Su Skialper di febbraio/marzo un interessante articolo di Massimo Massarini

«Definire cronologicamente a che età si diventa soci del 'Best Ager Club' non è facile, ma si potrebbe dire che va dai 55 ai 60 anni, malgrado qualcuno a quell'età se la senta senta ancora di definirsi 'giovane’». Così il dottor Massimo Massarini, medico dello sport e consulente di Skialper introduce quella categoria di persone spesso ultrasessantenni capaci di performance incredibilmente positive negli sport di resistenza. Argomento che tratta diffusamente sul numero di febbraio/marzo di Skialper.

GENETICA - Purtroppo l’elemento che pesa maggiormente è la genetica. Avere dei genitori longevi e sani è senz’altro fondamentale per poter aspirare ad una lunga carriera sportiva. Ciò vale anche per i campioni, e infatti spesso, durante i convegni di medicina dello sport, si sente dire che per vincere le olimpiadi bisogna innanzitutto scegliere i genitori giusti.

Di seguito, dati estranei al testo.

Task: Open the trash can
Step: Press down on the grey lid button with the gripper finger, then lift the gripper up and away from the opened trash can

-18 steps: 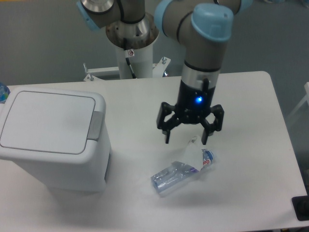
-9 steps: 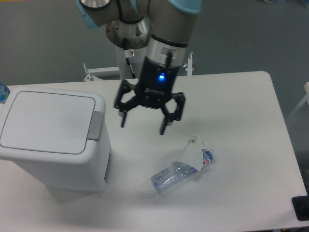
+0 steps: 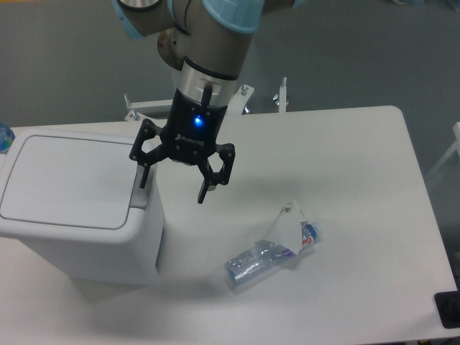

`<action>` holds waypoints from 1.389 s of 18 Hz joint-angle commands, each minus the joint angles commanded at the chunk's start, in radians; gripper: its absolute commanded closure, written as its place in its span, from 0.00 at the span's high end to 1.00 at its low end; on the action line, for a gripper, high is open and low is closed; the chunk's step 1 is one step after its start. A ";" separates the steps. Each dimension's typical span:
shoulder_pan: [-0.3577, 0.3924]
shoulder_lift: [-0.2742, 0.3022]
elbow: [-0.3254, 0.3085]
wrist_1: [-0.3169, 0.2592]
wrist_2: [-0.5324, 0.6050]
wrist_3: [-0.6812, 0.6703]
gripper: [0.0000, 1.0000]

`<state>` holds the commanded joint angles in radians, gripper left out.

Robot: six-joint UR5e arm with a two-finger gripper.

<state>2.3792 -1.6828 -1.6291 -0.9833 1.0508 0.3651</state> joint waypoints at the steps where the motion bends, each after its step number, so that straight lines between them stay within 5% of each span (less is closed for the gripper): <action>1: 0.000 0.000 0.000 0.002 0.000 0.000 1.00; 25: 0.002 -0.006 0.002 0.011 0.020 -0.003 1.00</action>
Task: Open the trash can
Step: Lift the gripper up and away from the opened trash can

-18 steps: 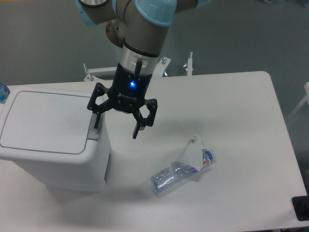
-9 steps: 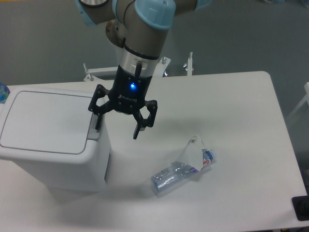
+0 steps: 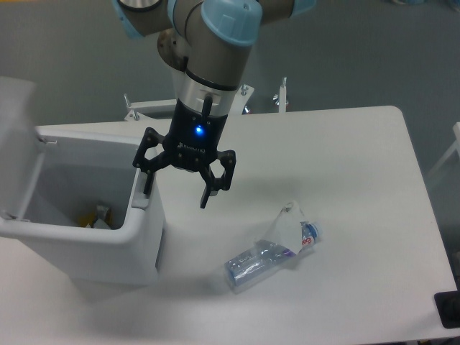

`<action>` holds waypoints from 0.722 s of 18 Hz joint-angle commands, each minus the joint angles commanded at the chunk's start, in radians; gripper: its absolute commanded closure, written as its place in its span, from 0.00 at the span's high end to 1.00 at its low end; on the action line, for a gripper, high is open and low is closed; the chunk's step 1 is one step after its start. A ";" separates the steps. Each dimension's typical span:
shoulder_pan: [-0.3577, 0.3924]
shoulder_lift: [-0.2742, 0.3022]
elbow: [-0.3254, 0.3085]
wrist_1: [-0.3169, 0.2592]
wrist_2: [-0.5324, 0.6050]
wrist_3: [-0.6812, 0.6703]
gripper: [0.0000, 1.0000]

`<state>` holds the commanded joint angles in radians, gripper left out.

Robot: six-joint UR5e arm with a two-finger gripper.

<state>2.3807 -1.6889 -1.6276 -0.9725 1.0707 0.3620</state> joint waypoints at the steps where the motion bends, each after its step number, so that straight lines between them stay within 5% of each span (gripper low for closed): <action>1: 0.000 0.000 0.000 -0.002 0.000 -0.002 1.00; 8: 0.086 0.000 0.026 0.009 0.003 0.026 1.00; 13: 0.213 -0.064 0.026 0.047 0.075 0.205 1.00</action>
<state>2.5937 -1.7531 -1.6015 -0.9251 1.1455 0.5670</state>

ALIMENTAZIONE DI QUALITÀ - L’alimentazione gioca poi un altro ruolo importante nel mantenimento della forma anche in età avanzata. Ecco perché Massarini, nell’articolo di Skialper, segnala quali sono gli alimenti più ricchi di antiossidanti.

ALLENAMENTO - L’allenamento deve essere adeguato ai cambiamenti indotti dall’età e cercare di rallentarli il più possibile. Tenendo presente che c’è un decadimento fisiologico di potenza aerobica, forza massima ed elasticità. Dopo i 50 anni, per esempio, va quindi bene fare allenamenti a fondo lungo e medio e inserire una seduta settimanale di ripetute alla soglia, evitando però i lavori ad intensità lattacida e massimale, che aumentano il rischio di infortuni senza produrre benefici concreti.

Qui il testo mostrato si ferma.